I called back at four-thirty and got her voicemail. I left another message and left the cabin number and my cell number. She didn’t call back. I called a local treatment center thinking they might have a meeting list. What sounded to be a very old woman answered. “There’s a meeting going on here right now, but it’s almost over,” she said.
“Great. Is there another one this week?”
“Oh, this is the only one here,” she said. “It’s once a week on Saturday.”
“There have to be other meetings,” I said. “Do you have a list?”
“I work at the hospital as a greeter,” she said. “I don’t have any of that information. Call me back tomorrow. I’ll be at work at ten on Sunday. I’ll see what I can find out for you from the men as they leave tonight.”

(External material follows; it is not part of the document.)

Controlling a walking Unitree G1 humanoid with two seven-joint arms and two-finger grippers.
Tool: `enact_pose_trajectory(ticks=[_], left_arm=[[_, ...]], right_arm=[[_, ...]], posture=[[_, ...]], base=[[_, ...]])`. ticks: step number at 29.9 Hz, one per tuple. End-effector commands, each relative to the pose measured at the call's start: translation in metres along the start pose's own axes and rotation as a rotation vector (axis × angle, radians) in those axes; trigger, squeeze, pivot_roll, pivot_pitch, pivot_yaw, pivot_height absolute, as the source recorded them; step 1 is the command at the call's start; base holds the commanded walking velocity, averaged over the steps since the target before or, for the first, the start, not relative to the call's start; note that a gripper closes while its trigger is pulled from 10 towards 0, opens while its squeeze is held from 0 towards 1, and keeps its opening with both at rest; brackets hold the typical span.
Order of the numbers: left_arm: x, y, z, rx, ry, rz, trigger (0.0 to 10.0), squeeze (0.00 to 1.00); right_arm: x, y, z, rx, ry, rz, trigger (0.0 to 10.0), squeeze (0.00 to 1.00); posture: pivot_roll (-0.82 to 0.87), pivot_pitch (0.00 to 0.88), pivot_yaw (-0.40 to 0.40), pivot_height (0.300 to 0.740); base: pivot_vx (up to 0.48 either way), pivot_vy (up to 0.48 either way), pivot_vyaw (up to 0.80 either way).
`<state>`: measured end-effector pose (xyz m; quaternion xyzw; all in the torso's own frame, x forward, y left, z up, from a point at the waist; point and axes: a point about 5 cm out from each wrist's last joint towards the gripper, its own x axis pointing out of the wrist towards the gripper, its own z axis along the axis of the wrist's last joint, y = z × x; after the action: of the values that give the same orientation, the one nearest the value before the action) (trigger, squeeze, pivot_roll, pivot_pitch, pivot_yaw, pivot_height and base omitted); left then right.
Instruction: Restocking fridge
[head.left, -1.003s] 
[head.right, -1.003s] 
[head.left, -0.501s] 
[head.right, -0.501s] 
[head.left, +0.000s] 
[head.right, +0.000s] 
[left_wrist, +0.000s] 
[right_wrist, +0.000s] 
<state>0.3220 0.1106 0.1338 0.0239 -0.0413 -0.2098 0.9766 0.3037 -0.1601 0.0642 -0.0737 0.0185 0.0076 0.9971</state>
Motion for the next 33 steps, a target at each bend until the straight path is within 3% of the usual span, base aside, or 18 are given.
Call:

I called the hospital greeter this morning.
“Oh, I didn’t get a chance to ask,” the woman said. “They went out a different door.”
I was livid. I called Sara. I told her I felt like drinking.
“Look how hard you’ve tried to find a meeting,” Sara said. “Look how much you want to stay sober. That’s awesome. So you couldn’t find a meeting, you’re talking to me. Just think how lucky we are to have all the meetings we have at home. Those poor people up there—it’s got to be a lot harder for them. Keep calling me.”